A spokeswoman for Optus said while it was hard to predict, the possibilities for what the future of telecommunications could deliver for regional Australia were "incredibly exciting".
But one thing for sure is the Northern Rivers will continue to be better connected with investments in the region building new infrastructure to ensure that local residents and businesses have access to reliable mobile coverage.
"Telecommunication and connectivity is more important than ever before which is why in the last 12 months we have invested $4.5 million in the region by way of eight new towers, with plans to build a further seven new mobile sites up to March 2020," the spokeswoman said.

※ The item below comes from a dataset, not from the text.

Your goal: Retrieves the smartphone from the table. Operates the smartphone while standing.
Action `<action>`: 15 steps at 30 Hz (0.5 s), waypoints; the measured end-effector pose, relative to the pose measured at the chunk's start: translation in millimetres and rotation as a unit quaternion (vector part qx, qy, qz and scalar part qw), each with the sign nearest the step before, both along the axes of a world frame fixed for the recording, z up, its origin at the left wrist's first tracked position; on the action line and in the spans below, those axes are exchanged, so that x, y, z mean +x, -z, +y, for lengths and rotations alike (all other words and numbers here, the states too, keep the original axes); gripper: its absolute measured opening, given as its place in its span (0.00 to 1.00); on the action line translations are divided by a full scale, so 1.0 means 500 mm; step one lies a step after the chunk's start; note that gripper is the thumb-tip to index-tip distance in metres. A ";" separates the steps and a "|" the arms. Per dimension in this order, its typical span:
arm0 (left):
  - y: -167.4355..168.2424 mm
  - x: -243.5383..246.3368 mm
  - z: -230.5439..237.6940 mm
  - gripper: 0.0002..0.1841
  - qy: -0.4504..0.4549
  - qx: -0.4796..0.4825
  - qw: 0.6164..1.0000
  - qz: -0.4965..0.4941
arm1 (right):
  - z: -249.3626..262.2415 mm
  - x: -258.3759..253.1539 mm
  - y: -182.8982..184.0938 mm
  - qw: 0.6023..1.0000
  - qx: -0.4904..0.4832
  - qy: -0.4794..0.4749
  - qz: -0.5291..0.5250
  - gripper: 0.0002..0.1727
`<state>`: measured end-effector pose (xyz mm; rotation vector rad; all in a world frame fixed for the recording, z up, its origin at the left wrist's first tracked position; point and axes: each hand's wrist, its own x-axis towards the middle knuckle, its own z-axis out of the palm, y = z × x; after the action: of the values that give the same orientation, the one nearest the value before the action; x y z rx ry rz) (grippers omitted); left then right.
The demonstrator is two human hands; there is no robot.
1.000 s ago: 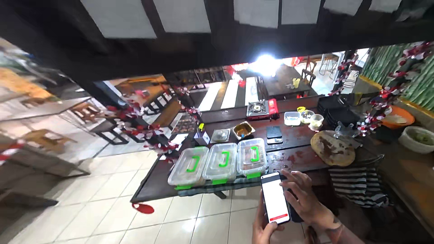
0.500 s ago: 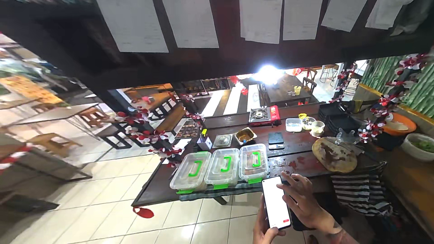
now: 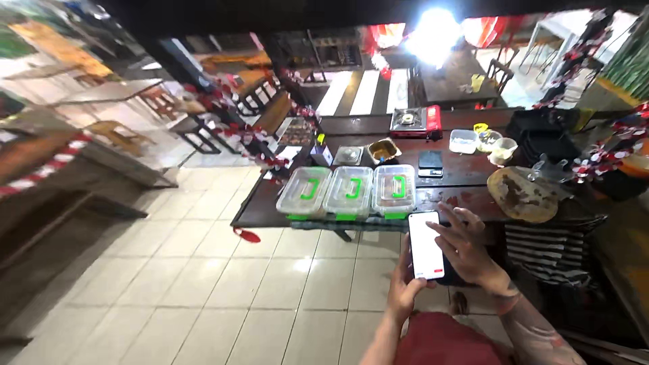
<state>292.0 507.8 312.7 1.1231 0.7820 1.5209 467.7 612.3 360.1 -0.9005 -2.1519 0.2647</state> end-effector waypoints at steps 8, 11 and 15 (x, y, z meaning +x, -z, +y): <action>0.001 0.006 -0.001 0.56 0.015 -0.014 1.000 -0.006 | 0.004 0.000 0.006 0.999 -0.006 0.009 -0.033 0.22; 0.001 0.007 -0.004 0.57 0.013 -0.022 1.000 -0.004 | 0.005 0.001 0.007 0.999 -0.007 0.013 -0.038 0.22; 0.005 0.009 -0.004 0.56 0.001 -0.034 0.999 -0.014 | -0.004 0.012 0.014 0.989 -0.130 -0.038 0.061 0.28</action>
<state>296.3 505.6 310.2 1.0496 0.8074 1.4934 473.6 610.2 353.3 -0.9209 -2.0703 0.6338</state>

"Additionally, in November last year we announced that we would be building six new sites in the Northern Rivers as part of the NSW Government's Mobile Black Spot Program, delivering much-needed mobile coverage and connectivity to the area."
These six sites include Fernleigh, Goolmangar, Main Arm, Rock Valley, Rosebank and Stony Chute.
The spokeswoman said the beauty of telecommunications was it provided people with the freedom to work remotely, which was imperative particularly for regional communities "looking to attract new businesses which rely on telecommunications to help their businesses flourish".
The spokeswoman said Optus acknowledged regional communities relies on a strong mobile network to support their key industries, and to deliver critical services like health care and education.
She said Optus had delivered 4G coverage to 97.3 per cent of Australians and added the telco's services would only get better "with better call quality and more reliable data services".
"Our investment in regional Australia is all part of Optus's ongoing commitment to providing Australians a fast, reliable regional network choice, and driving a digital future in rural and remote areas," she said.